TASK REQUIREMENTS: The material below includes pictures; leave them out and return only the lines between the line containing "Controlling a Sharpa" and the line containing "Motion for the", inclusive, word for word.

--- RECORDS SHOWN Enclosed Below ---

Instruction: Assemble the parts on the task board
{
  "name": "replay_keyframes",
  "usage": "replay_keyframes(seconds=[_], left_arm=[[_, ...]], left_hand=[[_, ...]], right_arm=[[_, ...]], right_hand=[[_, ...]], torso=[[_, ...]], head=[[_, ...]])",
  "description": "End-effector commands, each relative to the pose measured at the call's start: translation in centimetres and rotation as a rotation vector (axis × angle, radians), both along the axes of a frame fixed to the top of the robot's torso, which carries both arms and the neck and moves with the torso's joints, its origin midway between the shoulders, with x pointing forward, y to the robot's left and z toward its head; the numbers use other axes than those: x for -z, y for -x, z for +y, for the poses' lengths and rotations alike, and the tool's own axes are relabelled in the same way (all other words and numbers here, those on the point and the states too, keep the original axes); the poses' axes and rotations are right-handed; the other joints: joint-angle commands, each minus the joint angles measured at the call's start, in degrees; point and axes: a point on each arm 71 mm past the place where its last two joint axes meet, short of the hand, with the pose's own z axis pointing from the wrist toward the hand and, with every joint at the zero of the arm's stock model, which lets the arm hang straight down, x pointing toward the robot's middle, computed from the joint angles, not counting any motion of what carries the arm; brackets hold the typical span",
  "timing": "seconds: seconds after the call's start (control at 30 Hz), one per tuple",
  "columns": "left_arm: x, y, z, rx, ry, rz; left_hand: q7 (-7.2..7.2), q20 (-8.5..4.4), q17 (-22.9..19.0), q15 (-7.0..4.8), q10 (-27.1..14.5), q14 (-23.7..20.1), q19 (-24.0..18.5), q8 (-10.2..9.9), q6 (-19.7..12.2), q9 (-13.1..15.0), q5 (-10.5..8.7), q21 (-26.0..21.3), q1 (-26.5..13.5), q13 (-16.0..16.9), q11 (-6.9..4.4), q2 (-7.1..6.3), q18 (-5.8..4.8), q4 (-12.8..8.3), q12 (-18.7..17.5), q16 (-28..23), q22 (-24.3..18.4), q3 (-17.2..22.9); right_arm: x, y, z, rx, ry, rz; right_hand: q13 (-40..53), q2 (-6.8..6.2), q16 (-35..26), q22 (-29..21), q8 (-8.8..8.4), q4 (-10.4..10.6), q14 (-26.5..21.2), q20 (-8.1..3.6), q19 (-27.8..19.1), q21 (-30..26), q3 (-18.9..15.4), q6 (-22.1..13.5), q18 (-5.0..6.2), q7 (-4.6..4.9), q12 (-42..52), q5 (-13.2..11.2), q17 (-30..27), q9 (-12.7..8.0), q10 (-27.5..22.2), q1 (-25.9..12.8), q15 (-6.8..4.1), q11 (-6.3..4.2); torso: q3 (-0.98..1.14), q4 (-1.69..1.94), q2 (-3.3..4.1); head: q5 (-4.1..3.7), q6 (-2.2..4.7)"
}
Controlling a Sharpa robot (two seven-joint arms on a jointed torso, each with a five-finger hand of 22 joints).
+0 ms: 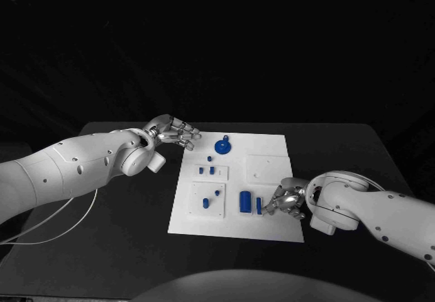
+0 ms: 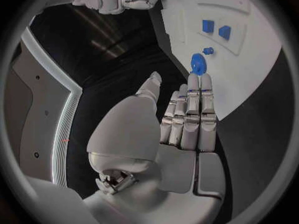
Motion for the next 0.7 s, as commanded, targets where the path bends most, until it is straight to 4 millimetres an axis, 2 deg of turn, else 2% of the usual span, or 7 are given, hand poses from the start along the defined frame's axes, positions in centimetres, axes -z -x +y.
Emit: replay_keyframes(seconds=[0.03,0.2,0.3,0.43,0.47,0.57,0.7], left_arm=[[-0.1,0.1,-0.2,0.009,0.01,-0.002],[-0.2,0.2,0.0,-0.003,0.023,-0.001],[-0.3,0.3,0.0,-0.011,0.032,-0.006],[-0.8,0.2,0.3,-0.039,0.053,-0.022],[-0.9,0.1,0.3,-0.045,0.059,-0.023],[-1.6,-0.3,0.5,-0.081,0.099,-0.025],[-2.8,-1.1,0.9,-0.135,0.148,-0.037]], left_hand=[[0.15,0.04,0.06,0.03,-0.48,-0.34,0.18,0.15,-0.33,0.05,-0.07,0.35,-0.16,0.08,-0.05,0.39,-0.39,-0.06,0.1,0.17,-0.06,-0.22],[0.16,0.04,0.06,0.03,-0.46,-0.34,0.19,0.15,-0.33,0.05,-0.06,0.36,-0.25,0.08,-0.05,0.35,-0.39,0.01,0.1,0.18,-0.06,-0.25],[0.16,0.04,0.06,0.03,-0.46,-0.34,0.19,0.15,-0.33,0.05,-0.06,0.36,-0.25,0.08,-0.05,0.35,-0.39,0.01,0.1,0.18,-0.06,-0.25],[0.1,0.0,0.07,-0.03,-0.3,-0.26,0.26,0.17,0.05,0.07,0.15,0.38,-0.15,0.08,-0.11,0.4,-0.37,-0.1,0.1,0.21,-0.05,-0.15],[0.1,0.0,0.07,-0.03,-0.3,-0.26,0.26,0.17,0.05,0.07,0.15,0.38,-0.15,0.08,-0.11,0.4,-0.37,-0.1,0.1,0.21,-0.05,-0.15],[0.05,-0.03,0.07,-0.06,-0.18,-0.22,0.28,0.24,0.64,0.11,0.26,0.39,-0.08,0.08,-0.16,0.42,-0.37,-0.23,0.12,0.22,-0.04,-0.09],[-0.18,-0.12,0.05,-0.17,0.44,-0.13,0.18,0.23,1.38,0.1,0.33,0.36,0.06,0.06,-0.36,0.72,-0.45,-0.42,0.09,0.23,-0.01,0.14]], right_arm=[[0.4,0.0,-0.6,0.013,-0.025,0.012],[-0.4,-1.2,-1.5,0.07,-0.127,-0.012],[-1.3,-2.3,-2.2,0.116,-0.215,-0.045],[-3.0,-4.5,-3.0,0.17,-0.375,-0.089],[-3.2,-4.9,-3.2,0.178,-0.401,-0.096],[-4.6,-6.9,-4.0,0.225,-0.51,-0.149],[-6.5,-10.0,-5.6,0.339,-0.638,-0.266]], right_hand=[[-0.1,-1.97,-0.23,5.37,-0.01,1.65,0.09,-0.34,3.48,-0.1,-0.65,0.02,-0.88,0.33,-0.03,-0.1,-0.17,0.1,-0.07,0.2,-0.19,-0.05],[-1.44,-3.87,-2.79,4.37,-0.1,5.88,-0.45,0.02,3.09,-3.56,-3.95,-1.68,-0.52,1.25,-2.68,0.62,-1.74,-1.77,-1.38,1.87,0.24,0.6],[-2.51,-1.49,-4.56,3.29,-0.05,5.1,-0.3,0.4,3.22,-6.0,-11.06,-2.75,0.07,1.92,-3.95,4.37,-2.68,-7.4,-1.88,2.58,0.5,1.06],[-3.73,2.82,-6.23,2.55,-0.05,2.96,-0.48,0.79,3.1,-8.06,-19.94,-4.0,0.57,2.78,-5.19,8.52,-3.43,-14.77,-2.48,4.05,0.83,1.49],[-3.95,3.26,-6.62,2.38,-0.11,2.77,-0.6,0.83,3.05,-8.56,-20.47,-3.99,0.61,2.82,-5.48,8.43,-3.65,-15.29,-2.62,4.26,0.85,1.53],[-8.69,5.98,-12.91,-0.71,-0.11,0.85,-1.29,1.08,2.74,-15.89,-22.8,-4.21,1.08,3.01,-11.42,8.77,-7.68,-18.23,-4.1,6.22,1.01,1.68],[-16.45,7.14,-19.38,-9.85,0.01,-0.98,-2.85,1.9,1.0,-34.31,-23.81,-5.04,1.77,3.41,-19.78,9.09,-11.55,-19.52,-7.16,8.41,1.89,2.32]], torso=[[0.0,-0.03,-0.06],[-0.01,-0.04,-0.11],[-0.01,-0.04,-0.13],[-0.08,-0.1,-0.18],[-0.08,-0.12,-0.2],[-0.09,-0.14,-0.49],[-0.2,-0.15,-0.93]], head=[[-0.15,0.41],[-0.5,1.23],[-0.8,2.23],[-2.32,5.94],[-2.34,6.16],[-2.78,8.66],[-3.07,11.07]])
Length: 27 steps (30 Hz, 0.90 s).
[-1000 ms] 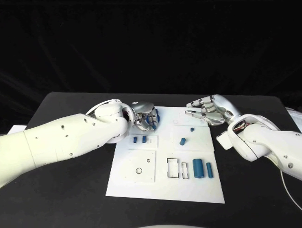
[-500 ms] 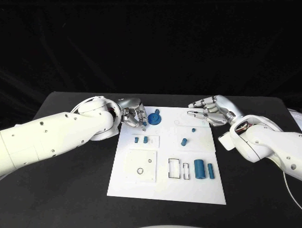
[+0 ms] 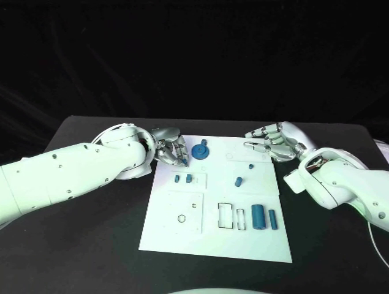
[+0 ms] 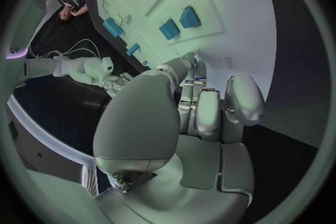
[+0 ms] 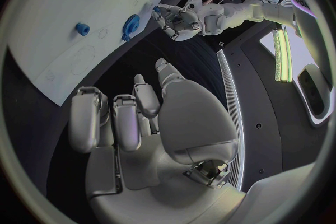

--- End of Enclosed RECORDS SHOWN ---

RESPONSE TO THIS EXERCISE:
Controlling a Sharpa robot (two seven-joint arms on a jointed torso, each with a five-finger hand of 22 joints).
+0 ms: 
+0 ms: 
Motion for the next 0.7 s, as commanded, targets where the path bends most, until it is straight to 4 millimetres an axis, 2 deg of turn, else 2% of the usual span, or 7 are given, hand poses from the start along the defined frame's axes, positions in centimetres, axes -z -x +y.

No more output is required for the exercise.